Momento de alza del espíritu nacionalista germánico, impulsado por sus élites liberales, fue el de la Revolución de 1848, que a continuación de la de París surge en distintas capitales europeas. En Frankfurt se reúne entonces la Dieta de diputados para lograr la unidad alemana. Adoptan como bandera nacional la tricolor negro, rojo y oro. Alcanzan algunos acuerdos para suprimir aduanas entre principados, pero no van más allá. No les apoyan los príncipes de la cuarteada Alemania. Tampoco la corona de Prusia, a la que apelan los nacionalistas germanos (como en Italia los notables de Risorgimento a la dinastía de los Saboya), estará durante tiempo interesada en levantar la bandera de la unidad nacional64.
La Guerra Franco-Prusiana (1870-71), medio para la unidad
Será Bismarck (1862-90), el poderoso político prusiano de tanta trascendencia histórica, que no sentía simpatía alguna por el nacionalismo germánico –“¡qué me importa Alemania, sólo Prusia!”65– quien tome la decisión de emprender el camino hacia la unidad. Entiende que, para que Prusia tenga la hegemonía en la futura nación unida, ha de ponerse al frente del movimiento unitario. Desde joven, entusiasta de Spinoza (la Ética era su lectura preferida66, que más adelante conciliará con un fideísmo pietista seguramente sincero), anuncia con años de antelación que la unidad se alcanzará, pero a un enorme precio: “a hierro y sangre”67; es necesario que así sea.

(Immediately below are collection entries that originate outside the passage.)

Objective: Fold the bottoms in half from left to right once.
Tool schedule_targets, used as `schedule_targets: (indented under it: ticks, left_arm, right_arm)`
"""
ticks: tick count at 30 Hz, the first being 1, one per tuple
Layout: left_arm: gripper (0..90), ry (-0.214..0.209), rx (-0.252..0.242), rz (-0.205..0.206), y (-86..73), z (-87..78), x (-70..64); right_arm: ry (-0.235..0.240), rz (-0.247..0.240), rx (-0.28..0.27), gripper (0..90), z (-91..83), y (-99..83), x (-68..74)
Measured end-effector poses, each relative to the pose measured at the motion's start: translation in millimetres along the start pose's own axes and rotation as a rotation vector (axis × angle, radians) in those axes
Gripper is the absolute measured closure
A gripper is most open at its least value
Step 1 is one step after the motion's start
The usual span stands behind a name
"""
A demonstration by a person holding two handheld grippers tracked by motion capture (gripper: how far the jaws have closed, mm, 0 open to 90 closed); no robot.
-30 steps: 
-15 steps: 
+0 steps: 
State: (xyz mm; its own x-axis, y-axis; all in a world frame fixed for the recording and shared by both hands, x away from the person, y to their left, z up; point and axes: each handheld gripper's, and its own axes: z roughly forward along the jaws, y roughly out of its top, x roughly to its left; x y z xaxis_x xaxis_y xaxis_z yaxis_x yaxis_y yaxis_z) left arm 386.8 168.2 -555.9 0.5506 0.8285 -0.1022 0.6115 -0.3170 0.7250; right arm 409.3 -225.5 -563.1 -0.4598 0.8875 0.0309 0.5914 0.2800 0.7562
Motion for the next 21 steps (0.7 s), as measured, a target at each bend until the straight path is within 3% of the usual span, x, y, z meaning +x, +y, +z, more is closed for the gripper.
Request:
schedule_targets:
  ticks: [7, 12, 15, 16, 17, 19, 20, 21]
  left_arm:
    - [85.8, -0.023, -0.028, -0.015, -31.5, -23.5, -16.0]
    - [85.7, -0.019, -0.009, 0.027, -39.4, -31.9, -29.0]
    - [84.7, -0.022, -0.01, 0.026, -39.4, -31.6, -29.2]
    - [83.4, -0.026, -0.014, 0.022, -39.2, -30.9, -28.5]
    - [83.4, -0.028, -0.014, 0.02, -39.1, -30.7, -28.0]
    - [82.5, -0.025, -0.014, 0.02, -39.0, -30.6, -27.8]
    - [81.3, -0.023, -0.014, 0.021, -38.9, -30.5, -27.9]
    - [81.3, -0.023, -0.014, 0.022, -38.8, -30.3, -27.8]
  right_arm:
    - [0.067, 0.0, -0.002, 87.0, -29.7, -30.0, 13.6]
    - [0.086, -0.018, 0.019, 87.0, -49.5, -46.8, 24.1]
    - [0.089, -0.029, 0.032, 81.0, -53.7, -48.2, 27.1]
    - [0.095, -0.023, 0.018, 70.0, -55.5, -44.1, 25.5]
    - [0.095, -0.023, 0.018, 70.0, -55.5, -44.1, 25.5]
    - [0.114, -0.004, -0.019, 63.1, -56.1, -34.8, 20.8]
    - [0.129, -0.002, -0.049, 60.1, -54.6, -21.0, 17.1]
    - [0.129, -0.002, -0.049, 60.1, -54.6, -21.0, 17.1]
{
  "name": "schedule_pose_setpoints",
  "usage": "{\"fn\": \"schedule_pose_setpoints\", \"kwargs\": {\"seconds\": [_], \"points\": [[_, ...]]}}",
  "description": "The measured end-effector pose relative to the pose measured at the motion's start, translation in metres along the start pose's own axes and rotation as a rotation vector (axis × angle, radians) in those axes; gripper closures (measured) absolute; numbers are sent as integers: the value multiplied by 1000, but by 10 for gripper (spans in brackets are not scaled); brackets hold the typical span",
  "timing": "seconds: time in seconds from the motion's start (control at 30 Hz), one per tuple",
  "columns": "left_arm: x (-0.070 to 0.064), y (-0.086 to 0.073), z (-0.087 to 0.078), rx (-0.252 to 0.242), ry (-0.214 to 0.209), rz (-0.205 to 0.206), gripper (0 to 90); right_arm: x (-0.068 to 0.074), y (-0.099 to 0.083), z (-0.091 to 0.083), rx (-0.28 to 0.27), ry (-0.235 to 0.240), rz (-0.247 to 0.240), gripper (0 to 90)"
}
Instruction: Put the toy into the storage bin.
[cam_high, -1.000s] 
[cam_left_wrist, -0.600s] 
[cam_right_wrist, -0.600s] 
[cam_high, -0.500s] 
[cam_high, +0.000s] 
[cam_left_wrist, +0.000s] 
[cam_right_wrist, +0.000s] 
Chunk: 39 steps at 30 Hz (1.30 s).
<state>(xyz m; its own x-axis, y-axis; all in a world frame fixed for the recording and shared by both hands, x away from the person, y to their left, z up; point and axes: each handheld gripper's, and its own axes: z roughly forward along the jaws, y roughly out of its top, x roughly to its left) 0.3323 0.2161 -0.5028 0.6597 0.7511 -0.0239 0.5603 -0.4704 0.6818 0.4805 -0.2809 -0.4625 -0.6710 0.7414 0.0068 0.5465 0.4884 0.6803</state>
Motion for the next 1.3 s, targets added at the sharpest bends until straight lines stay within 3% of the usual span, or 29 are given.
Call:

Con esta convicción, “el canciller de hierro” hace emprender tres guerras seguidas, que costarán “cientos de miles” de vidas68: contra Dinamarca, para arrebatarle el territorio de Schleswig (1864); contra Austria, para eliminarla de la competencia por la dirección del mundo germánico (lo que logra con la victoria de Sadowa en 1866); y finalmente, en 1870, contra Francia. Personalmente no sentía aversión alguna hacia el pueblo francés69, pero entendía que la guerra era el medio necesario para unir a los alemanes. Había que unirlos creando un enemigo común, pues una parte muy importante de ellos, sobre todo los católicos, nada dispuestos a ser gobernados desde el luterano Berlín, preferían a Viena al frente de la unidad. La astuta provocación de Bismarck a Napoleón III hace que éste declare la guerra a Prusia y aparezca ante el pueblo alemán como el injusto agresor. La gran derrota militar de Francia en 1871 lleva a la proclamación en Versalles del Segundo Reich: de la Alemania histórica reunificada, aunque sin Austria, y recrecida con la anexión de Alsacia y parte de Lorena, de mezcla de poblaciones galas y germanas70.